Nucleation and growth of the electrodeposited iron layers in the presence of an external magnetic field

Abstract

The effect of an uniform magnetic field with a flux density up to 1 T and different configurations relative to the electrode surface on the electrocrystallization of Fe on polycrystalline Au(1 1 1) from acidic sulphate electrolyte has been investigated. It was found, irrespective of the applied parameters, that the deposition proceeds through successive nucleation and growth steps. The first one related to 2D growth was followed by a second nucleation and 3D diffusion controlled growth. At potential of −1500 and −1550 mV MSE nucleation proceeds via a progressive mode, while at −1650 mV MSE it follows an instantaneous mode. A strong influence of the parallel-to-electrode magnetic field on the nucleation processes was found for the progressive mode, which leads to the increase of the growth rate and as a consequence to retardation of the nucleation rate of the 3D step.

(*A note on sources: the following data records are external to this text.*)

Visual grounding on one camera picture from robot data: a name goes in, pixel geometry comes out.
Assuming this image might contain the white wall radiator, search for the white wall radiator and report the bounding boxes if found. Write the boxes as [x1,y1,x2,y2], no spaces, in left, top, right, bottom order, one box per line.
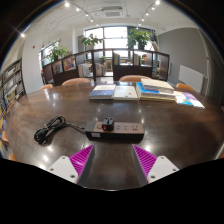
[178,64,205,93]

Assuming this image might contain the orange chairs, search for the orange chairs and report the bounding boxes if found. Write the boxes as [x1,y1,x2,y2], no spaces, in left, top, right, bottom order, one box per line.
[0,74,224,163]

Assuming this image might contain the person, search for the person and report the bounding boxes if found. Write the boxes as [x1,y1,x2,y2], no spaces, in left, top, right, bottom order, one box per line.
[140,53,149,66]

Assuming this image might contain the black power strip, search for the black power strip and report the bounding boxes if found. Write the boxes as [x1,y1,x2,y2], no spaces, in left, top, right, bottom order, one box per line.
[84,120,145,141]

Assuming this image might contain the wall bookshelf unit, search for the wall bookshelf unit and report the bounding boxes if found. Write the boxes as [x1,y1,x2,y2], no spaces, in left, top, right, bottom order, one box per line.
[0,57,27,116]

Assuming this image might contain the beige grey book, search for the beige grey book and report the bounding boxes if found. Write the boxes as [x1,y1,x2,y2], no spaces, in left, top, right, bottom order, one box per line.
[140,78,175,94]

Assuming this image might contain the ceiling spot lights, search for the ceiling spot lights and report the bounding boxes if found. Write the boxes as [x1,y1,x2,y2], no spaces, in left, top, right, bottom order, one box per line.
[19,0,161,38]

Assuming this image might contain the coiled black power cable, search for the coiled black power cable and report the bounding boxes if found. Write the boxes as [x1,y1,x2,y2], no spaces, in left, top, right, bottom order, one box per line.
[33,115,87,146]

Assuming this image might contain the dark blue book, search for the dark blue book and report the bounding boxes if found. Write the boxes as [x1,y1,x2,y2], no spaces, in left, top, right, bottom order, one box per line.
[88,83,117,101]

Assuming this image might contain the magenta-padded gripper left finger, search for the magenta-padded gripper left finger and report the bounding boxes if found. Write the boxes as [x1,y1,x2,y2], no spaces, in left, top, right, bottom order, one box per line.
[45,143,97,187]

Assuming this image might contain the ceiling air conditioner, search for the ceiling air conditioner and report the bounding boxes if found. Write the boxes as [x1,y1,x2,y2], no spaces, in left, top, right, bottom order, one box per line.
[100,5,125,19]

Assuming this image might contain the purple booklet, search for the purple booklet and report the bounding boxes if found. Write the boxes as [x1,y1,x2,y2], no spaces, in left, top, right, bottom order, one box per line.
[182,91,206,110]

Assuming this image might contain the potted green plant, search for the potted green plant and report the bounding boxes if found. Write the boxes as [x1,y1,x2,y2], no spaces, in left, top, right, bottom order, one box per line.
[44,43,68,63]
[127,28,154,51]
[79,33,104,51]

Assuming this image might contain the white book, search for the white book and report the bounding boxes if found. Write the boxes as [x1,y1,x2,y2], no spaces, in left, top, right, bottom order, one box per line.
[112,85,139,101]

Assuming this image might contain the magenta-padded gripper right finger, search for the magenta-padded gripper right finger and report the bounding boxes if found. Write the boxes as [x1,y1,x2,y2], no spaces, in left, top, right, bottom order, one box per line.
[131,143,181,188]

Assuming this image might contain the dark divider shelf unit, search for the dark divider shelf unit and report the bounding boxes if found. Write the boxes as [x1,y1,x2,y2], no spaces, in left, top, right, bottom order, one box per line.
[42,48,171,87]

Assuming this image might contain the white blue yellow booklet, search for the white blue yellow booklet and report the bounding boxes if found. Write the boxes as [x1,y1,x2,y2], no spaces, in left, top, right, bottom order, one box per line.
[173,90,195,107]

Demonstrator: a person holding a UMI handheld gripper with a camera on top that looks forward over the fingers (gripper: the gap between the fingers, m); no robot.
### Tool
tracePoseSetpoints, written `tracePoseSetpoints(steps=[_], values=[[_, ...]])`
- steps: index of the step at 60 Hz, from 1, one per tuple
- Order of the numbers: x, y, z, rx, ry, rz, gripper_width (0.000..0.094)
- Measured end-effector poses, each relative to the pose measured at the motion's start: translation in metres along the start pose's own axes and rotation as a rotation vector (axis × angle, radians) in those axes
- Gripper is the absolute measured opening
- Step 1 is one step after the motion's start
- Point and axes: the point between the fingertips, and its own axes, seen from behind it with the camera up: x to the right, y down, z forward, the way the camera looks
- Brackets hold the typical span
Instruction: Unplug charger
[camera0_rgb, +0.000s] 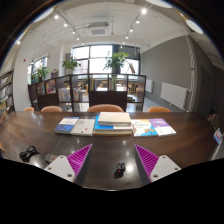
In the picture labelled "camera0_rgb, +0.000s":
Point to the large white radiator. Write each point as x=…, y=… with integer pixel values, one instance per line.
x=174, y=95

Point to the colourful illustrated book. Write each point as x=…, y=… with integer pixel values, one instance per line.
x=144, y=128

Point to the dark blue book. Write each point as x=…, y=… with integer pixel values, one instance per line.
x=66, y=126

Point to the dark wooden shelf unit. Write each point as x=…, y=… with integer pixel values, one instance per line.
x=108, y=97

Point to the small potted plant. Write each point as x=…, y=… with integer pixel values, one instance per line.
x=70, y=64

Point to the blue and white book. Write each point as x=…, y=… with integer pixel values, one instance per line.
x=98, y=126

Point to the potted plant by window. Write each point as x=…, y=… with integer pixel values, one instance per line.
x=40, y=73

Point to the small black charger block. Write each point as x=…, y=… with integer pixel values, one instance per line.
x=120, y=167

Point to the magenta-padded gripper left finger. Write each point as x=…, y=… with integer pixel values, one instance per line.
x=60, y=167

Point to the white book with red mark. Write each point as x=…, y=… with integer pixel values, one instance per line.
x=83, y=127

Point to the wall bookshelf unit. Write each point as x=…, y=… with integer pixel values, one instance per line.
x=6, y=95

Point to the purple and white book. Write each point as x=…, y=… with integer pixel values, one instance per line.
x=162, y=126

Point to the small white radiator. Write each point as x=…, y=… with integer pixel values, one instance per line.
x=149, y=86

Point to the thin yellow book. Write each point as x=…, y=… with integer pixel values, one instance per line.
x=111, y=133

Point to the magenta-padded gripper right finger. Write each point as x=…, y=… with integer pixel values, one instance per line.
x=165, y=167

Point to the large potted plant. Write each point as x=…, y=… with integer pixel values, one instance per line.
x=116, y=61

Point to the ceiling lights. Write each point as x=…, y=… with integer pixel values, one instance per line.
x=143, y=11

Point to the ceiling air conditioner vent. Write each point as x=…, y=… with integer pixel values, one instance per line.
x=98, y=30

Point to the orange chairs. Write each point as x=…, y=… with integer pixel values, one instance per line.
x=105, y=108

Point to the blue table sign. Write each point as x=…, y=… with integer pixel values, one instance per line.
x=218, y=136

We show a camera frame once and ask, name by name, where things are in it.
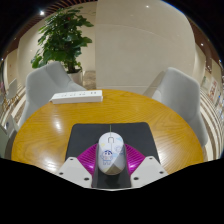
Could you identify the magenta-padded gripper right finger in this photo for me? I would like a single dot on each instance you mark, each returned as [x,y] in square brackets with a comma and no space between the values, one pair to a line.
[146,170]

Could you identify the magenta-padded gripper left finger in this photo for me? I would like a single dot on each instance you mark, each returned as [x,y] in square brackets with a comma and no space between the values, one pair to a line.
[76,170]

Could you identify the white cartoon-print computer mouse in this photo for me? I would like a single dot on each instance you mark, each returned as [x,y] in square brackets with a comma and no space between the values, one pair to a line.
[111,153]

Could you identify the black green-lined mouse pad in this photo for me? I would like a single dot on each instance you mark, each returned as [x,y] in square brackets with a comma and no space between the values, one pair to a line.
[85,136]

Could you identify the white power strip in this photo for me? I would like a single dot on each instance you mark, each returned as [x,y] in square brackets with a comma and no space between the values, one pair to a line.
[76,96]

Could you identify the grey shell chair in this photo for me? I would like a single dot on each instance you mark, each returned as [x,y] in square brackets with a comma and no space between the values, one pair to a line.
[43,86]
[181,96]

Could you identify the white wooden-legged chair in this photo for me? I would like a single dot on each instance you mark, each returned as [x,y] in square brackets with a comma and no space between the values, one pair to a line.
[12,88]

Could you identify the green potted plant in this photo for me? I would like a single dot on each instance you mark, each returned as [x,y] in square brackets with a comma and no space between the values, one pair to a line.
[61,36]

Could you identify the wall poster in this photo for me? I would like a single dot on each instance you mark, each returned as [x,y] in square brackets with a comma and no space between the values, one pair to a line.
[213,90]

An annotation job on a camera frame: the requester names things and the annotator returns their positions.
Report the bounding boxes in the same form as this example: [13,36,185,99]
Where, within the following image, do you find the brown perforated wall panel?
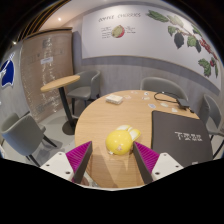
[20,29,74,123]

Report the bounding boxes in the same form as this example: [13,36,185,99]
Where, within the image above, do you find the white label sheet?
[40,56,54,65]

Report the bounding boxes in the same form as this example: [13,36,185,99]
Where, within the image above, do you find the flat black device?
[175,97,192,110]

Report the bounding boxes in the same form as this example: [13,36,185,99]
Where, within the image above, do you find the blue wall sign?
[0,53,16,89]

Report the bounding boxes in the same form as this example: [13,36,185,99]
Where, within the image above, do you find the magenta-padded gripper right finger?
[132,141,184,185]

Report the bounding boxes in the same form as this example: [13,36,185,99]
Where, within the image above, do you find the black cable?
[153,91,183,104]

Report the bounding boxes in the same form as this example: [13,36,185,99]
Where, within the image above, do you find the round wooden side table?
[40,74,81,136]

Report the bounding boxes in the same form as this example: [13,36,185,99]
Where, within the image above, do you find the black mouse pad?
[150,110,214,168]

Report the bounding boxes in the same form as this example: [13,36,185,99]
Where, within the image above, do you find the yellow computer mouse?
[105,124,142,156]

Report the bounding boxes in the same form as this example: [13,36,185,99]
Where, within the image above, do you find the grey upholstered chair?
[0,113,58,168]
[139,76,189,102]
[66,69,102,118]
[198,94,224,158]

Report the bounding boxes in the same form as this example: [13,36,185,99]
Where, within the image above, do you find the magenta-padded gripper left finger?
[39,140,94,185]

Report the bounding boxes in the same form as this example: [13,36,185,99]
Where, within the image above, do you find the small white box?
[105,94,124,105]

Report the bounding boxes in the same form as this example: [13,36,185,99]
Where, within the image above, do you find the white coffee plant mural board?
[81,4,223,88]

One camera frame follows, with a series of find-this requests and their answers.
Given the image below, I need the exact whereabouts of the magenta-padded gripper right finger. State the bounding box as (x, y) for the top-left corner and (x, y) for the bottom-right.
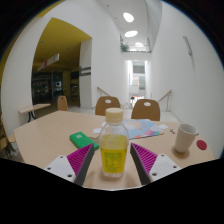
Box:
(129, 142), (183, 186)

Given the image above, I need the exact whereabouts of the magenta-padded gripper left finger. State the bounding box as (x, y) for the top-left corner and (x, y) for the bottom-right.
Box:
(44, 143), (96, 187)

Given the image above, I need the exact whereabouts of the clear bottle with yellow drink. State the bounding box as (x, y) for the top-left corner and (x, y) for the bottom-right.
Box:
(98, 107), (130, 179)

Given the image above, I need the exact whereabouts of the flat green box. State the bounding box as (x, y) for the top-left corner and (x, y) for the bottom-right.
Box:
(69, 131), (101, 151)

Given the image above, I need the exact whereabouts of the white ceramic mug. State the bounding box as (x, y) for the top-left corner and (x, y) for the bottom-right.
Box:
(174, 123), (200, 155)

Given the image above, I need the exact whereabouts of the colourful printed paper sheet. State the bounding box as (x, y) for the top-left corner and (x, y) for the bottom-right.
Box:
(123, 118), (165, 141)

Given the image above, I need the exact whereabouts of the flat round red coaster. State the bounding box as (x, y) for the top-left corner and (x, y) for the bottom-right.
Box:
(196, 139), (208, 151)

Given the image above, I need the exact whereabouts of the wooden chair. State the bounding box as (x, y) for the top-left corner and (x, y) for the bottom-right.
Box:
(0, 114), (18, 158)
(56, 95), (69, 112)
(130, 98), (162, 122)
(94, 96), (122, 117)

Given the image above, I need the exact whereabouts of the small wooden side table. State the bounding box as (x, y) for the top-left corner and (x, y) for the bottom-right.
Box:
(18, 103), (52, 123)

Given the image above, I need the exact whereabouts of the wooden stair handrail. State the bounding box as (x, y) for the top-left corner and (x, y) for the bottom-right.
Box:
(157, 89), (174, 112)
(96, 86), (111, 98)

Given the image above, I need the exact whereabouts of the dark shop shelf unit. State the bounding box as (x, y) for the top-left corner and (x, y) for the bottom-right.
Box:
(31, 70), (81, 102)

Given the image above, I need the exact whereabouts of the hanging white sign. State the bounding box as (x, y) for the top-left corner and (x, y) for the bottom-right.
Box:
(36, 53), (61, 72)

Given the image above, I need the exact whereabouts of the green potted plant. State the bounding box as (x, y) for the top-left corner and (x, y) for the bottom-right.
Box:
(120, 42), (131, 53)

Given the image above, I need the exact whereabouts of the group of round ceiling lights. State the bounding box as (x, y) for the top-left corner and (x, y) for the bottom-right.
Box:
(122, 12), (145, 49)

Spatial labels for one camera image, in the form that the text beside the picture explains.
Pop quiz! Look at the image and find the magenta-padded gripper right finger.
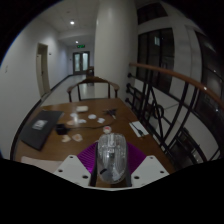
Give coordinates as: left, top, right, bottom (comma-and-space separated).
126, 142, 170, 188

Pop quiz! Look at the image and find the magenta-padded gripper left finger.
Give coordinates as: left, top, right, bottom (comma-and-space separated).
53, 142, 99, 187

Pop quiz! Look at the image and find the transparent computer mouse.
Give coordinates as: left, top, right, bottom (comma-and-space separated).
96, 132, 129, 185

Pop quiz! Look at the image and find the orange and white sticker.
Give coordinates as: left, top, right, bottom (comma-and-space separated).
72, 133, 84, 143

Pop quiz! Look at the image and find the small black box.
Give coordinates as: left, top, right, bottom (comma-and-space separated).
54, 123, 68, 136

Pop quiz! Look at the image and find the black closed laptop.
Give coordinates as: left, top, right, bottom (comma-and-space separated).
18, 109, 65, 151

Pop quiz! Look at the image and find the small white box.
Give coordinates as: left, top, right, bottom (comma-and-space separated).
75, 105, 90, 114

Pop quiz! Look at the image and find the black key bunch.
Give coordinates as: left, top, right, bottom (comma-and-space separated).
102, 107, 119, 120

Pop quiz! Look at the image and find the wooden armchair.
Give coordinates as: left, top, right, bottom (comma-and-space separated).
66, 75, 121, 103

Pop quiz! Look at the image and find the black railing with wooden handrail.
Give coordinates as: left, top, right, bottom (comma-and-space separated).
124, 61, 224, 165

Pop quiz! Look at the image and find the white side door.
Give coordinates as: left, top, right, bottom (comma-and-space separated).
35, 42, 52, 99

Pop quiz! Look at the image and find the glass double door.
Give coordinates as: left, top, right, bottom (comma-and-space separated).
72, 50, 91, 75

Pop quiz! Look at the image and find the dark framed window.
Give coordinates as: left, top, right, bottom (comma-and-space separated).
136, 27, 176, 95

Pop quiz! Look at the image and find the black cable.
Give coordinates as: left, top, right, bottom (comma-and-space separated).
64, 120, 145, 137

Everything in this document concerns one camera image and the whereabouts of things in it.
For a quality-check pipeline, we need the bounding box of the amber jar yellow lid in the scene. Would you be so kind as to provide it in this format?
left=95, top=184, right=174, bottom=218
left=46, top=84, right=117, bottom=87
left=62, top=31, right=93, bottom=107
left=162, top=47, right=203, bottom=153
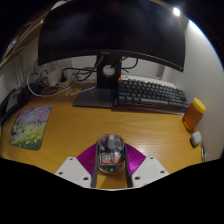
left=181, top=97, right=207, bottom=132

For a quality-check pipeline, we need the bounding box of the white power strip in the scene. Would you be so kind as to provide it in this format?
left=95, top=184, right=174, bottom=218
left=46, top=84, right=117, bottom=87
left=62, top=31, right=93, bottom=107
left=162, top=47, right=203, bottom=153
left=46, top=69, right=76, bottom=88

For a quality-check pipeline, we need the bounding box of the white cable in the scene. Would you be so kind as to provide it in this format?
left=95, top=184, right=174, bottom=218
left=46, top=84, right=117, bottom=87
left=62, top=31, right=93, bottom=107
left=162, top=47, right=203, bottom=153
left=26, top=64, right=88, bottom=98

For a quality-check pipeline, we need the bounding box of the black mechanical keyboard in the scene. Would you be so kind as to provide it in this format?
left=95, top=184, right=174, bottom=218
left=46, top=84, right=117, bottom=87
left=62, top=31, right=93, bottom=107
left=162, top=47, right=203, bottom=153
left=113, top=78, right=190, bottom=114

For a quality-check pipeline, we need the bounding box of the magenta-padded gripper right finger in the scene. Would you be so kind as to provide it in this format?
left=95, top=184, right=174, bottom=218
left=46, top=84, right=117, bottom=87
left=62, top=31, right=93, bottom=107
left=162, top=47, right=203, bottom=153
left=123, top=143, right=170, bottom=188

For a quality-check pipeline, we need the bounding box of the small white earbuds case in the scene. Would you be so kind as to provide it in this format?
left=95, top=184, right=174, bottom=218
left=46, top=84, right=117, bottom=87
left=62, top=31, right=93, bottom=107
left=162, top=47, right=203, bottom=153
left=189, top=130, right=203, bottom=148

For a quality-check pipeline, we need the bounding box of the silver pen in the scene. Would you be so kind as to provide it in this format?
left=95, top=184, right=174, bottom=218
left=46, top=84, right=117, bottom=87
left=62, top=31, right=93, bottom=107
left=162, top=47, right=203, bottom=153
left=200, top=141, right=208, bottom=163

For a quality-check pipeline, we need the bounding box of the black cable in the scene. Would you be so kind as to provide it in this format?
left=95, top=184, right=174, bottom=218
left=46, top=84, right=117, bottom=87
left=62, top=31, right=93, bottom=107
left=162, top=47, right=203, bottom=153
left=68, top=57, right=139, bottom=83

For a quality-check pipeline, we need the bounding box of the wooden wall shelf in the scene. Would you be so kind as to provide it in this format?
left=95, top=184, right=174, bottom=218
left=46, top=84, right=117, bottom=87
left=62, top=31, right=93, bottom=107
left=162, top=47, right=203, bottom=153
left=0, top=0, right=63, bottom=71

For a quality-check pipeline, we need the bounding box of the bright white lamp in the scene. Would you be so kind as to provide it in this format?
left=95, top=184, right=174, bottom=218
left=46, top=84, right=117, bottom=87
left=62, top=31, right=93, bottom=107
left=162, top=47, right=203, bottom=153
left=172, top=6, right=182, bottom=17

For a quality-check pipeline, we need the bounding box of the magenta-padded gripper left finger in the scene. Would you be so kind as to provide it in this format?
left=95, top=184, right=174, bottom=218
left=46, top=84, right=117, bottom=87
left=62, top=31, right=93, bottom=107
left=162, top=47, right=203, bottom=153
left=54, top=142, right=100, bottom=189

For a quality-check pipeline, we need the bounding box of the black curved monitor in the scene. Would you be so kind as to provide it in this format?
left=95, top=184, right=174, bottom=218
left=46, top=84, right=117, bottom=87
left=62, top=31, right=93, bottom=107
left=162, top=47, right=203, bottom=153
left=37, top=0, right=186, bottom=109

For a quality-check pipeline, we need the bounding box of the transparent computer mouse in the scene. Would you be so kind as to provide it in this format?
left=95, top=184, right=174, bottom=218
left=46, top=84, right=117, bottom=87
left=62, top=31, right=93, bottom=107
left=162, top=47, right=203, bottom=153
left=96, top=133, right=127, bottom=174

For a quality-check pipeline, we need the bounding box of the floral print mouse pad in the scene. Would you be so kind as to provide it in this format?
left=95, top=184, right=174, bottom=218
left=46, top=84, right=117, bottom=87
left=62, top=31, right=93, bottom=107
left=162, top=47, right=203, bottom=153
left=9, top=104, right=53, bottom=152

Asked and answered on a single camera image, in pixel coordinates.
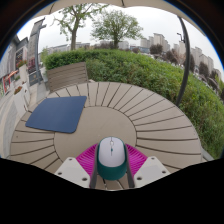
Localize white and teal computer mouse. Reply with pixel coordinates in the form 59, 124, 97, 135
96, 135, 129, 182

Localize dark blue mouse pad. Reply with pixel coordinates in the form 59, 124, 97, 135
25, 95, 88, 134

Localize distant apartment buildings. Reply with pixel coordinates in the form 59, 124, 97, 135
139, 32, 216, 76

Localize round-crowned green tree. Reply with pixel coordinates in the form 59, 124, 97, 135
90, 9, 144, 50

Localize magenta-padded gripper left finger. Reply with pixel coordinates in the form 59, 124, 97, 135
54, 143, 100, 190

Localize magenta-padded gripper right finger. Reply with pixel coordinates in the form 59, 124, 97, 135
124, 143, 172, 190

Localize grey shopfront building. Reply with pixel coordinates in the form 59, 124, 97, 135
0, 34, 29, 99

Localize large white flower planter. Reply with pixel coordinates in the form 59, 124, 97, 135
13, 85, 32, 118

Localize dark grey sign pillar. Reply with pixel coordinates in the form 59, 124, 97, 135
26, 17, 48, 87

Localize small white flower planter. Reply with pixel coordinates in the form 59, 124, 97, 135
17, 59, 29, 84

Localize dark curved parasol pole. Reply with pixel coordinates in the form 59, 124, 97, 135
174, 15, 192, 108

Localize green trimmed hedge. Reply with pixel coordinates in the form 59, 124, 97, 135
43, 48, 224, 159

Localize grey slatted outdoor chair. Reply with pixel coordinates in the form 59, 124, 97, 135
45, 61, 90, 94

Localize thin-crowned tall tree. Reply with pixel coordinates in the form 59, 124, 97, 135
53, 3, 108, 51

Additionally, in this configuration at a sufficiently high magnetic flux density a third nucleation step could be observed (3D), which was found to be also affected by a magnetic field. No effect of a perpendicular-to-electrode magnetic field on the nucleation has been observed. The effects of a magnetic field on the nucleation and growth processes are discussed with respect to the magnetohydrodynamic effect (MHD) and confirmed by rotating disc electrode (RDE) experiments.